One of the best things about my 2020 (it’s a short list) is that I’ve managed to start volunteering, in a kitchen for a charity in Cardiff. Beyond my millennial propensity for virtue signalling, I mention this because it really has felt like a shot in the arm in a year in which our industry has been paralysed and purpose and meaning have not been the easiest things to keep a grip on.


I am masked, I wear a hairnet, I scrub pans, clean fridges and chop vegetables, I once spent 4 hours peeling garlic cloves. But being part of a team, working against the clock to make hundreds of meals, meeting people I otherwise never would, has thrown into sharp focus how much I need this. I need to work with other people, in the same place. I need the pressure, satisfaction and relief of making something happen, together. And even on this little scale, it feels great.


I bet you miss that adrenaline too. We’re an industry of people who need to be together to make work and to thrive. When we’re not making theatre, we’re often working in settings where people gather in other ways; events, festivals, education, bars and restaurants. Many of our second, third or ‘back up’ jobs and passions have gone dark too.


No zoom call, even last thing on a Friday with a big glass of wine, gives me the buzz of coming together with people and making shows. No deadline is as motivating (and, ok, as dementing) as an opening night, no payoff as exhilarating as a full house bubbling to a hush as the lights go down. For each production NTW swells as freelancers flood in to make incredible things possible. For our biggest projects, the company doubles or triples in size. The vision and ambition of freelance artists and theatre makers fuels theatre, it is theatre. We miss you.


Whilst 2020 is almost over, I know the difficulty faced by many in our industry is not over yet. Here’s a reminder of some of the places to seek support. Freelancers Make Theatre Work have a really well-researched list


It includes government support you may be entitled to but also details of specific funds like The Actors’ Children’s Trust for actor-parents, The Directors’ Charitable Foundation and Acting For Others, who provide financial and emotional support to all theatre workers


Some funds set up specifically to help theatre freelancers this year are currently closed but do keep an eye out for future rounds, from places like Theatre Artists Funds, who are still fund raising. The Fleabag Support Fund, which provides small crisis grants and will reopen on 2nd January. Read about eligibility here

The Theatre Helpline is a free, independent and confidential 24-hour phone and email service is available 365 days a year for a range of personal and professional support.

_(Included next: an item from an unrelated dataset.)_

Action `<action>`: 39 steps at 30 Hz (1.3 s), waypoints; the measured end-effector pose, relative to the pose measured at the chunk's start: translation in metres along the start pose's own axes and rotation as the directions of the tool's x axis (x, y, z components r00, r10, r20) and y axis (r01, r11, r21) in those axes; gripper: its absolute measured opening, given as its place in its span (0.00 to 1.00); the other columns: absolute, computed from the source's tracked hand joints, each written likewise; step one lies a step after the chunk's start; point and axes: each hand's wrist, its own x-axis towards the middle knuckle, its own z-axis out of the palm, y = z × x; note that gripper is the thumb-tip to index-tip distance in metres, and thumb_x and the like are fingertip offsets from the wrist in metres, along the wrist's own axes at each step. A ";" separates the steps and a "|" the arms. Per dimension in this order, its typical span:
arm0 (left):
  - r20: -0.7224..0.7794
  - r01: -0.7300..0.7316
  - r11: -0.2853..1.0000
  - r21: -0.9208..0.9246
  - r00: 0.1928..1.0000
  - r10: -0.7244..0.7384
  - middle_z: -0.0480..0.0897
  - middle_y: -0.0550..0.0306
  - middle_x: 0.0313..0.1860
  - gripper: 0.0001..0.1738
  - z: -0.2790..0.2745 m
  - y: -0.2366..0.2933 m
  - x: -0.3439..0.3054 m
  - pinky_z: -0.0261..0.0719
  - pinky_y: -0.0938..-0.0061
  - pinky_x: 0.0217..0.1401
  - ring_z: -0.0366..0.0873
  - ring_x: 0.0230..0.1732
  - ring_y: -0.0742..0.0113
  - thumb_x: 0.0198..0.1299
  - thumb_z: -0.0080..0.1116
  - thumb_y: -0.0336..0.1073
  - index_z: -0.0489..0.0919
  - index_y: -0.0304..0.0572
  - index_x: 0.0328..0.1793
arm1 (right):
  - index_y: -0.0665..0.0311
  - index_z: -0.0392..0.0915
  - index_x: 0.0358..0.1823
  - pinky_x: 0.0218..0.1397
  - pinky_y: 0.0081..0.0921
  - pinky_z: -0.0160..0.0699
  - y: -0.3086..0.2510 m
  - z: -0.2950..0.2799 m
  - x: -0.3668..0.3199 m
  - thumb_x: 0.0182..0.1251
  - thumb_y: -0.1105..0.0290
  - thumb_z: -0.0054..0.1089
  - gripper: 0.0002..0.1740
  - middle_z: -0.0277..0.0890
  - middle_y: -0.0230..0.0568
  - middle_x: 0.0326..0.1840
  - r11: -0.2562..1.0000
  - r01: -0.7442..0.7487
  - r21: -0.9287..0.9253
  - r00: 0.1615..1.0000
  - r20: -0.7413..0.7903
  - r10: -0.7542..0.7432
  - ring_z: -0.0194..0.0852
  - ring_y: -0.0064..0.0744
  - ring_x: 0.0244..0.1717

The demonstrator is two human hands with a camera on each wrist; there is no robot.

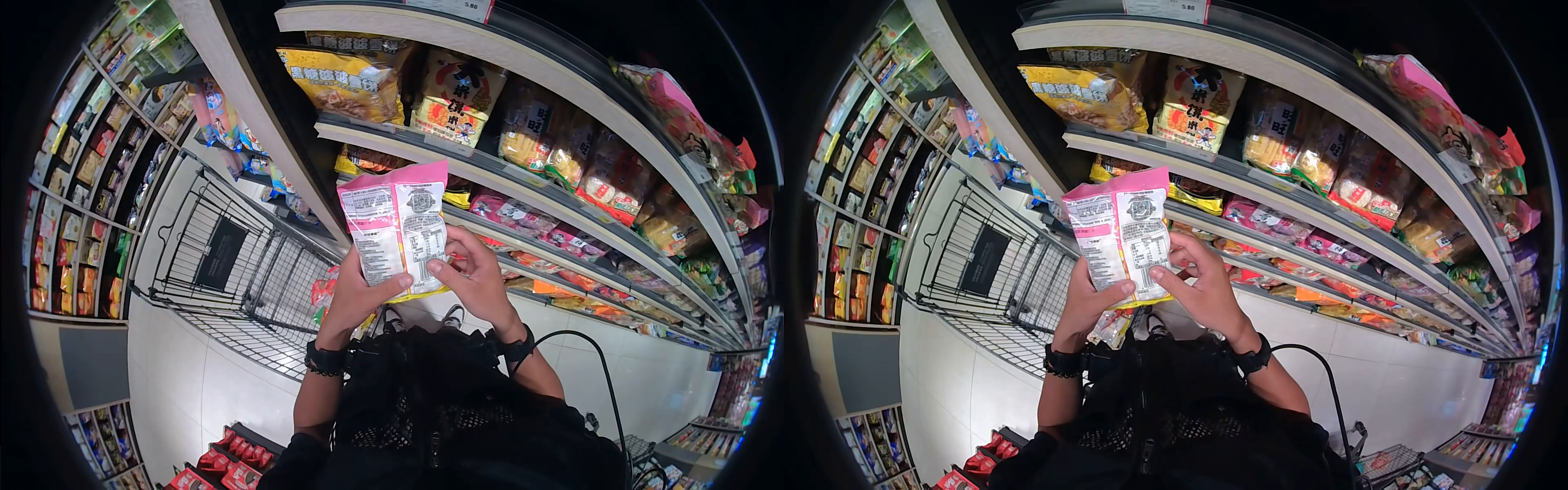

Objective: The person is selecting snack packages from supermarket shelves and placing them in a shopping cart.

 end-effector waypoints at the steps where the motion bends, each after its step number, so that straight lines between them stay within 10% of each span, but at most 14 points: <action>1: -0.002 0.000 1.000 0.000 1.000 0.000 0.76 0.48 0.58 0.37 -0.001 0.000 -0.001 0.75 0.69 0.59 0.76 0.57 0.65 0.51 0.70 0.30 0.63 0.32 0.64 | 0.66 0.67 0.61 0.43 0.21 0.77 0.000 0.000 0.000 0.63 0.72 0.63 0.25 0.79 0.36 0.40 1.000 -0.001 -0.014 1.000 0.004 0.001 0.77 0.20 0.43; 20: -0.387 -0.009 0.976 -0.216 0.919 -0.077 0.77 0.50 0.57 0.29 -0.123 -0.072 -0.062 0.71 0.66 0.63 0.76 0.55 0.63 0.58 0.62 0.34 0.66 0.32 0.64 | 0.67 0.75 0.51 0.44 0.19 0.74 0.001 0.005 0.005 0.64 0.79 0.54 0.14 0.79 0.36 0.40 0.998 0.018 -0.065 0.994 0.107 -0.011 0.78 0.21 0.42; 25: -0.334 0.352 0.868 -0.351 0.818 -0.467 0.77 0.53 0.56 0.24 -0.174 -0.178 -0.082 0.78 0.68 0.53 0.78 0.53 0.64 0.63 0.57 0.44 0.69 0.38 0.61 | 0.67 0.75 0.50 0.45 0.20 0.74 0.007 0.007 0.008 0.64 0.78 0.54 0.13 0.80 0.36 0.40 0.998 0.003 -0.069 0.990 0.140 0.007 0.78 0.22 0.42; 29: -0.497 0.872 0.486 0.064 0.450 -0.742 0.76 0.57 0.55 0.29 -0.207 -0.248 -0.106 0.73 0.67 0.49 0.73 0.47 0.64 0.60 0.56 0.51 0.69 0.41 0.61 | 0.66 0.76 0.50 0.45 0.20 0.73 0.004 0.007 0.007 0.64 0.77 0.55 0.13 0.80 0.36 0.40 0.994 0.002 -0.112 0.985 0.170 0.017 0.78 0.22 0.42; 33: -0.410 0.663 0.741 -0.109 0.649 -0.641 0.76 0.56 0.59 0.27 -0.187 -0.225 -0.095 0.73 0.65 0.53 0.75 0.53 0.61 0.61 0.55 0.47 0.69 0.41 0.62 | 0.66 0.76 0.49 0.45 0.21 0.73 0.006 -0.003 0.001 0.64 0.77 0.55 0.12 0.80 0.36 0.40 0.993 0.019 -0.118 0.988 0.154 0.000 0.78 0.22 0.42; 39: -0.250 0.455 0.869 0.193 0.879 -0.405 0.82 0.64 0.48 0.18 -0.144 -0.138 -0.006 0.72 0.75 0.43 0.78 0.42 0.74 0.59 0.58 0.41 0.76 0.46 0.55 | 0.65 0.76 0.45 0.43 0.24 0.74 0.011 -0.023 -0.010 0.65 0.73 0.56 0.09 0.78 0.36 0.38 0.973 0.073 -0.217 0.995 0.079 -0.057 0.75 0.25 0.35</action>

Callers can talk to friendly, knowledgeable, trained staff about everything from mental health and wellbeing to debt and financial issues. Theatre Helpline staff can also signpost a range of useful external resources and support services if necessary.

Shout is another great free service available to anyone in the UK. Just text ‘shout’ to 85258 and you’ll be connected (usually within 5 minutes) to a trained volunteer who you can message back and forth with. The aim of the conversation is to help you through a moment of anxiety and feeling overwhelmed, to reach a calm and safe place with a plan of how to support yourself going forwards. Sometimes just writing out everything on your mind can be incredibly helpful. They have some wide-ranging resources on their website too, from lockdown and loneliness to help dealing with a miscarriage or planning an autism-friendly Christmas.

You can see what we’ve been up to this year here, but we’ve also been laying foundations that we believe will take us through a wonderful season of work next year and into a bright, exciting future that we hope you’ll be a part of.


As some glimmer of hope finally feels like it might be on the horizon, we cannot wait to once again share stages and to create new ones with you, from the hearts of our cities to the sands of our beaches to the cobbles of our small towns.


So at the risk of sounding like an insta caption (oh, to have back the time I’ve spent on instagram this year) if 2020 has felt like a setback, you’re not alone in that. If you’ve experienced loss and hardship, better times are coming. We’re not going ‘back to normal’. This year has shown us that’s impossible and unconscionable. We’re going somewhere else. There’s going to be some incredible art and some fucking great parties. And we’ll make it all happen together.